Chain Links: McBoda & McFoie

Mexdonalds

Chinese may have the benefit of officially sanctioned McDonald’s weddings, but Mexicans are going the DIY route—with aplomb; check out those striped socks. Carlos Munoz and Marisela Matienzo were married yesterday at a McDonald’s in Monterrey, “Mexico's most Americanized city.” Watch a video of the “McBoda.” Clowns and a manual typewriter are involved. [Reuters]

Quick, a French fast food chain, will be serving foie gras topped hamburgers for 5 euros for three days in December. Do you think French bloggers will go McRib crazy over the limited edition promotion? [Daily Mail]
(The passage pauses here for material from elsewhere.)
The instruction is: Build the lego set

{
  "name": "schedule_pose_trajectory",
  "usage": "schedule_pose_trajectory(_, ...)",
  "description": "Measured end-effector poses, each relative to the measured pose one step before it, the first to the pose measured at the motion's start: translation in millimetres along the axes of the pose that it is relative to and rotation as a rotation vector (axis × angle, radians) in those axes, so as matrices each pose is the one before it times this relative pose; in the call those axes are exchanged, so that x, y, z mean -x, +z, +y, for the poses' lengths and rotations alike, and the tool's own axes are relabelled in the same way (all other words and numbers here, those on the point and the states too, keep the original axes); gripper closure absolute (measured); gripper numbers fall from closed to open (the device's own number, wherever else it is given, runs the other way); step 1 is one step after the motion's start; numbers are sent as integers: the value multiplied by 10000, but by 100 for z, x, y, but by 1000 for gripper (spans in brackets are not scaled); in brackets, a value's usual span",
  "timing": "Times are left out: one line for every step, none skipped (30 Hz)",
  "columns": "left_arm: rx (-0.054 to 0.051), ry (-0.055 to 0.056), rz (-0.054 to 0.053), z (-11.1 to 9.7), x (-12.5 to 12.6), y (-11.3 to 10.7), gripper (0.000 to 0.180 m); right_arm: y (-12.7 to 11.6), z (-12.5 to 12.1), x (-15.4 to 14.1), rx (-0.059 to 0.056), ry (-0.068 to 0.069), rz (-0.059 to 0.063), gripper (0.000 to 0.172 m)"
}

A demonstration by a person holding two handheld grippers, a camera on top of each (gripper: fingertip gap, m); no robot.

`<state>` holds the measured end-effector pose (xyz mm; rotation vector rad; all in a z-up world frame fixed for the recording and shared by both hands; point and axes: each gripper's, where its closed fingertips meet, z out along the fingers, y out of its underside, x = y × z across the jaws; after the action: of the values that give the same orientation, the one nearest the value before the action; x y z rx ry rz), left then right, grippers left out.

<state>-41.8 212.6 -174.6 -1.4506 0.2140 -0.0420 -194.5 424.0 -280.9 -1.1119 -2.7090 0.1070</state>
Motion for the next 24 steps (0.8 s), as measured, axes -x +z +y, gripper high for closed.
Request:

Rich Sullivan, a partner in P.F. Chang’s, has opened a new restaurant, Sunshine Moon Peking Pub, in Scottsdale. He claims that it won’t be a chain and that it’s different from P.F. Chang’s because it’s "simpler, warmer and more comfortable." Let’s hope that it fares better than Taneko Japanese Tavern, Sullivan’s last Arizona foray into Asian cuisine. [azcentral]

Photo from Reuters

Chain Links: Tuna Melt Banh Mi

Seafood Could Sanborns, which is kind of like a Mexican Denny’s/Duane Reade mash-up, be coming to Manhattan? [Reuters via Mex in the City]

I was just in Montreal (where peas, french fries and gravy seem to work their way into all fast food) and Mexican cuisine was at the bottom of my to-try list. However, Ontario-based Mucho Burrito thinks there is a US market for a Canadian take on stuff wrapped in a tortilla…which is suspiciously similar to American stuff wrapped in a tortilla. [via Eater]

In a cultural exchange, we get a buttload of banh mi shops and Ho Chi Minh City gets its first Domino’s. Seems fair.  Pizza Hut already pioneered Vietnam, though, and they serve tuna melts with pesto mayonnaise and crinkle-cut fries. [QSR.com]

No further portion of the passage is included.